- **EXERCISE GOAL**
Report each line of the material below where the word "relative" can be found.

RECORDED DATA Block Start

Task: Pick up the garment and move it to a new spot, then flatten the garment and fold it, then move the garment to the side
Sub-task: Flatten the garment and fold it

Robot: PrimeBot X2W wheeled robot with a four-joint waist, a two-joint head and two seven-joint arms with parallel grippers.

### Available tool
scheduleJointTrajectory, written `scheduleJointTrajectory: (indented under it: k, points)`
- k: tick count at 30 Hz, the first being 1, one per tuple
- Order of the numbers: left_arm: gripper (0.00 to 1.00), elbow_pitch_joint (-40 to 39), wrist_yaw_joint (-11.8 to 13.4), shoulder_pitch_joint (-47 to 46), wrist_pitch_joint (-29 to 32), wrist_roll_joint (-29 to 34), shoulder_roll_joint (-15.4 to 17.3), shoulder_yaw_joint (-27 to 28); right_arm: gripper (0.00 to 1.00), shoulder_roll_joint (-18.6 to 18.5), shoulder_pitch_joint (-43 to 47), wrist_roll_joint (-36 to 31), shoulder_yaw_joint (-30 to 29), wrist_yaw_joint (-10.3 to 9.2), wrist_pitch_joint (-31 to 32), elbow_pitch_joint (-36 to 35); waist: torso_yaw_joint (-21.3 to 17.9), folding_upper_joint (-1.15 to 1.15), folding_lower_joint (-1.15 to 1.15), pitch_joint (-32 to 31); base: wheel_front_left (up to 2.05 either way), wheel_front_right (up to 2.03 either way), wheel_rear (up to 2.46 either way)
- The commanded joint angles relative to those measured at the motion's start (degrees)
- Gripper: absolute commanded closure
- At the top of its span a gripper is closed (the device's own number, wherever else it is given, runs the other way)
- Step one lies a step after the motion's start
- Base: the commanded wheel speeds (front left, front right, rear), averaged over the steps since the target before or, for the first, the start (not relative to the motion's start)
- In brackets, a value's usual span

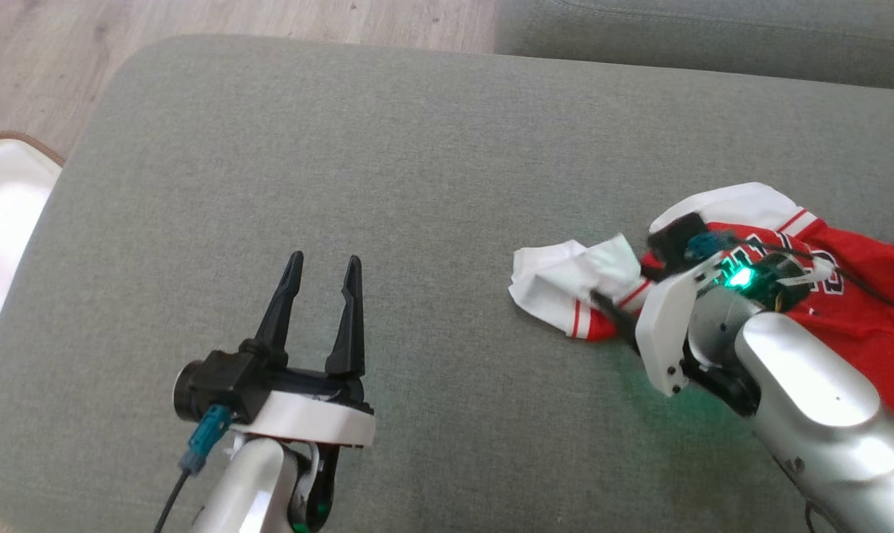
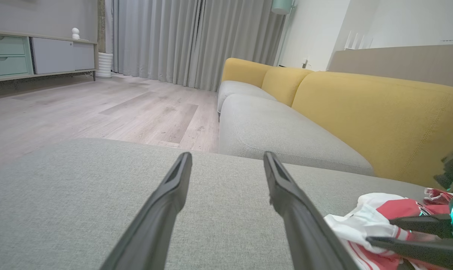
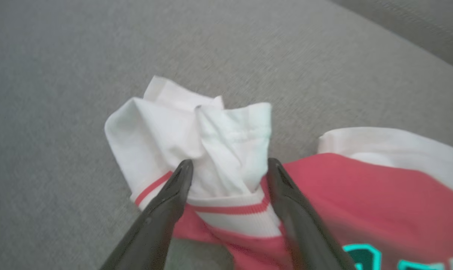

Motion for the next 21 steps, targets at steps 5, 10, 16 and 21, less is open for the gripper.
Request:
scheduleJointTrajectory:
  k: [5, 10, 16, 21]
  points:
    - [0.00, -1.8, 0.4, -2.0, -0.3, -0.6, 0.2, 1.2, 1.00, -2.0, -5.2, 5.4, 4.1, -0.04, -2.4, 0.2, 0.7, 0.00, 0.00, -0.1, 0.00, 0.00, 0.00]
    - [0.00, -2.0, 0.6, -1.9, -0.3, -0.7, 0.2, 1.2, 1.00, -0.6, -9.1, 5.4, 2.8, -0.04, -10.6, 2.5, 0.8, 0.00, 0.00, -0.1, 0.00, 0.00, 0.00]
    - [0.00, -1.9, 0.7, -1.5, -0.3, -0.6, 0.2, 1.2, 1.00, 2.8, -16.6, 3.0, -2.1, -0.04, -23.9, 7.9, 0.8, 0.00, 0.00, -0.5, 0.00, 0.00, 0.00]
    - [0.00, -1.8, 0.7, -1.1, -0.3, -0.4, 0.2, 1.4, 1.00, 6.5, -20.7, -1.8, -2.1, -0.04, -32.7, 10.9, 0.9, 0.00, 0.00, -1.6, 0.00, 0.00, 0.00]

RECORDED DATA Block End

- **RESPONSE BOX**
- The commanded joint angles relative to those measured at the motion's start (degrees)
- Base: the commanded wheel speeds (front left, front right, rear), averaged over the steps since the target before or, for the first, the start (not relative to the motion's start)

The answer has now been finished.